Pierwsze przymrozki w Holandii
Wczoraj nad ranem po raz pierwszy tej jesieni dało się zauważyć szron na trawie. Termometry w Woensdrecht, w Brabancji pokazały zaś -0,1 stopnia Celsiusa na kilka chwil przed godziną 7 rano. Można więc powiedzieć, iż w Holandii zaczyna się już oficjalnie zimna, deszczowa i mglista pogoda, czy może słońce i wysokie temperatury nie dały jeszcze za wygraną?

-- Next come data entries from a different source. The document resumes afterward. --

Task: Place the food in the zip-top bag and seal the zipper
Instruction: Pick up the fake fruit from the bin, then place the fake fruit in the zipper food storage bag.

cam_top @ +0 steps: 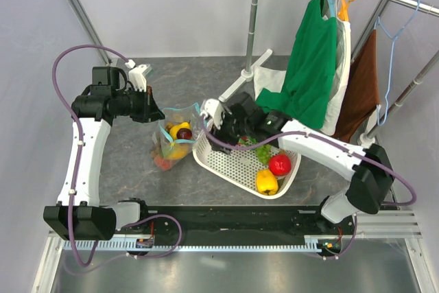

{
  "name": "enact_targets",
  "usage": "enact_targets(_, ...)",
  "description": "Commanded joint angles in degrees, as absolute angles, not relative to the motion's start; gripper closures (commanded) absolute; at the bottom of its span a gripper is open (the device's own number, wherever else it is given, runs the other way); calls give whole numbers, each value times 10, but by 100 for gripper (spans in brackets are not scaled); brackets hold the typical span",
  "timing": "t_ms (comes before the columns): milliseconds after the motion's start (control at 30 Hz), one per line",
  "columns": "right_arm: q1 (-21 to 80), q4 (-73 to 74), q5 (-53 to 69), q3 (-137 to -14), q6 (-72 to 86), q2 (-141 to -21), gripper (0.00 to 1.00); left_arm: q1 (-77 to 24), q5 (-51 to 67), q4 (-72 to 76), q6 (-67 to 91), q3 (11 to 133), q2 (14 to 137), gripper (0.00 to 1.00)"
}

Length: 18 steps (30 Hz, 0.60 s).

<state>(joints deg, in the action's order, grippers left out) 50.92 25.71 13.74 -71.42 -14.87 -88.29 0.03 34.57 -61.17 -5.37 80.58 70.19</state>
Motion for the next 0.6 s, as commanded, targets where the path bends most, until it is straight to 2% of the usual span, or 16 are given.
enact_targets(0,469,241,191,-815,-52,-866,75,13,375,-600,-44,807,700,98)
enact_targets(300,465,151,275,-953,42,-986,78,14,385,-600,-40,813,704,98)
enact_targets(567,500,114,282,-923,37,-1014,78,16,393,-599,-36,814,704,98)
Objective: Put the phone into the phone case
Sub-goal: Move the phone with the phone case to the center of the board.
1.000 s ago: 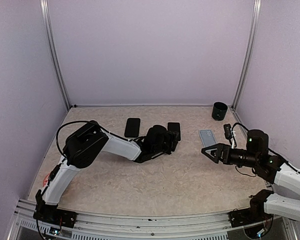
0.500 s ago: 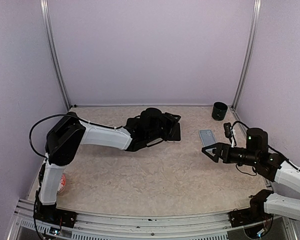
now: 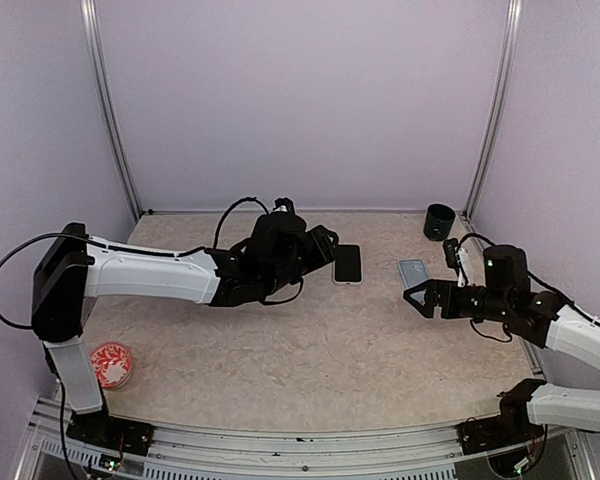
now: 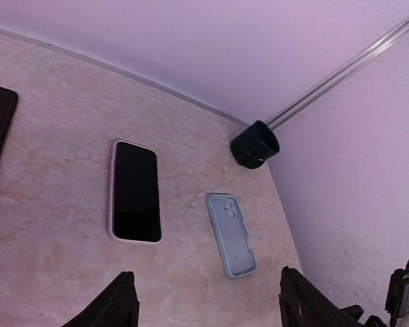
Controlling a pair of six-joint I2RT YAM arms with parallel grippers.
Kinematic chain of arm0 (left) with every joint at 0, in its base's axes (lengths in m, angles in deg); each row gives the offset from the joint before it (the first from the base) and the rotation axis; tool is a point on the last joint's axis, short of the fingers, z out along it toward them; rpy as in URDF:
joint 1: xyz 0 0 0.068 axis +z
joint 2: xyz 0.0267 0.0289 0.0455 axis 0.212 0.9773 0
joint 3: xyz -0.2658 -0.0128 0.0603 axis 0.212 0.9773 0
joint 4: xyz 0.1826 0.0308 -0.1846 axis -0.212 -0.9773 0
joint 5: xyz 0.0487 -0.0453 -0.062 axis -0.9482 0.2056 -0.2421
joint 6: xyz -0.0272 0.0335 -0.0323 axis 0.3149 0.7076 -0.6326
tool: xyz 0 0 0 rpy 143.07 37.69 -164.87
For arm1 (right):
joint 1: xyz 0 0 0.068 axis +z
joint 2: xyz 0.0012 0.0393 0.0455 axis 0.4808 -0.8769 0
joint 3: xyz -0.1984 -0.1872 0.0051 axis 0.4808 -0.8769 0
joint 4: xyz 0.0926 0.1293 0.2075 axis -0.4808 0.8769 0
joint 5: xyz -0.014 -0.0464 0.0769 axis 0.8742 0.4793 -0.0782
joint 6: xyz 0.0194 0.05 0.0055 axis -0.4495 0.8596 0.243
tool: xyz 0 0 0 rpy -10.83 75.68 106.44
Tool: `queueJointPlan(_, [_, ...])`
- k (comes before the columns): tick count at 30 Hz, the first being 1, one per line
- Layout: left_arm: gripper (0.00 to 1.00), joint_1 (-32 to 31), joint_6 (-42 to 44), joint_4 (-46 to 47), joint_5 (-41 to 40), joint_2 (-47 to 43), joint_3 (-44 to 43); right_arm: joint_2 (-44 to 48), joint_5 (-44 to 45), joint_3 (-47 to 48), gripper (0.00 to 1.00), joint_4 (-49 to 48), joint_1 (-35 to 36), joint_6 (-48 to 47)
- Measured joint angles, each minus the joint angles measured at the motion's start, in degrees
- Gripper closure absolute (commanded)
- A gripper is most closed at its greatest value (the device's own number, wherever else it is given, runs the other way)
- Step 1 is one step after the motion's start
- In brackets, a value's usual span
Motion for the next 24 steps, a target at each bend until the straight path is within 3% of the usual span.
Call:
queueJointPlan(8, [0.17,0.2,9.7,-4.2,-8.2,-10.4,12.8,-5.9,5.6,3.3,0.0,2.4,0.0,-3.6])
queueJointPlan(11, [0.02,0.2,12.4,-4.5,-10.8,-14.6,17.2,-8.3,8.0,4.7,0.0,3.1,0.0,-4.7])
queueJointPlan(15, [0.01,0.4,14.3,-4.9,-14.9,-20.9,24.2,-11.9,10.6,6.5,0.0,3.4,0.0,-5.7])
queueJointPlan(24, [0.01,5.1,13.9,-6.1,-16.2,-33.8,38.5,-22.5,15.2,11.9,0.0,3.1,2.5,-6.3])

Pierwsze przymrozki od czerwca
Znów mamy przymrozki w Królestwie Niderlandów. Na ujemne temperatury w Holandii nie musieliśmy długo czekać. Ostatni raz słupek rtęci nie przekroczył zera 13 czerwca w Twente. Wtedy przy gruncie termometry wskazały -1,3 stopnia Celsiusa. Później na szczęście szybko zrobiło się dość ciepło.
Tydzień za wcześnie
Przymrozki odnotowane 21 września nie są niczym nowym. Zwykle bowiem słupki rtęci spadają po raz pierwszy poniżej zera w okolicy 28 dnia tego miesiąca. W tym roku miało to więc miejsce tylko tydzień wcześniej. Ponieważ niechlubny rekord należy pod tym względem do 1973 roku. Wtedy to bowiem pierwsze przymrozki po lecie pojawiły się już… latem. 22 sierpnia w Twente rtęć spadła nawet do 2,2 stopnia poniżej 0. W 1993 roku również szron pojawił się jeszcze w sierpniu, a mianowicie 28. Zdarzały się jednak również lata, w których mieszkańcy Niderlandów długo cieszyli się słoneczną, ciepłą pogodą przywodzącą na myśl złotą polską jesień. Tak było w 2014 roku, kiedy to pierwszy przymrozek odnotowano w Eindhoven dopiero 5 listopada.
Zima się zbliża
Czy wczorajsze przymrozki wieszczą rychłe nadejście zimy? Czy trzeba wyciągać futra i grube pikowane kurtki? Na szczęście jeszcze nie. Temperatury w najbliższych dniach mają sięgać 18-19, a miejscami nawet 21 stopni. Nie oznacza to jednak, iż w nocy na otwartych, nieosłoniętych terenach smaganych wiatrem nie pojawią się przygruntowe przymrozki. Niskie temperatury w połączeniu z dużą wilgocią mogą spowodować powstawanie wielu mgieł, które utrudnią jazdę i zwiększą ryzyko wypadków. Tak więc dla własnego bezpieczeństwa jadąc rano do pracy, warto ściągnąć nogę z gazu.
Warto również zadbać o witaminy. Wchodzimy bowiem również powoli w sezon grypowy.